### Activity
Among the records below, which lines contain the string "need"? Report them.

Collected data entries:
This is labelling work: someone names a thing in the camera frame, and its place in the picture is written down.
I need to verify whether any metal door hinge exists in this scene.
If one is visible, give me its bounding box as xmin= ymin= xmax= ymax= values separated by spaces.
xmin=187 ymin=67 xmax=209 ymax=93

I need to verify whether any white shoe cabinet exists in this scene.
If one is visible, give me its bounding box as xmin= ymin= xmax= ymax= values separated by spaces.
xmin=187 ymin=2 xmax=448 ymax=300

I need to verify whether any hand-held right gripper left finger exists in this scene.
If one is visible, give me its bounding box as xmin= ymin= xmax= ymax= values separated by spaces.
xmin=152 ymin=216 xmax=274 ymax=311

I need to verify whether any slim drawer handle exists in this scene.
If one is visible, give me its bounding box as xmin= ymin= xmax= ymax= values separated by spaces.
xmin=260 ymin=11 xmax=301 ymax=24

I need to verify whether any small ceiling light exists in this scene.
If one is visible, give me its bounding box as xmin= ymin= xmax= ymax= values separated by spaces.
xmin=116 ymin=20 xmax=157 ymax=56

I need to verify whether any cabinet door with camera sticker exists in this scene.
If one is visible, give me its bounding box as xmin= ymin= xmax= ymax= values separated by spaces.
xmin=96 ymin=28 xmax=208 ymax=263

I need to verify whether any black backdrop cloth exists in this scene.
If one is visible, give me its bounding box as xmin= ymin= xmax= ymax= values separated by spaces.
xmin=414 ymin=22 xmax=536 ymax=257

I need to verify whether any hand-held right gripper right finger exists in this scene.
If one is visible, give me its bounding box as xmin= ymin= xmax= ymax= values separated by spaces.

### Answer
I need to verify whether any metal door hinge exists in this scene.
I need to verify whether any white shoe cabinet exists in this scene.
I need to verify whether any hand-held right gripper left finger exists in this scene.
I need to verify whether any slim drawer handle exists in this scene.
I need to verify whether any small ceiling light exists in this scene.
I need to verify whether any cabinet door with camera sticker exists in this scene.
I need to verify whether any black backdrop cloth exists in this scene.
I need to verify whether any hand-held right gripper right finger exists in this scene.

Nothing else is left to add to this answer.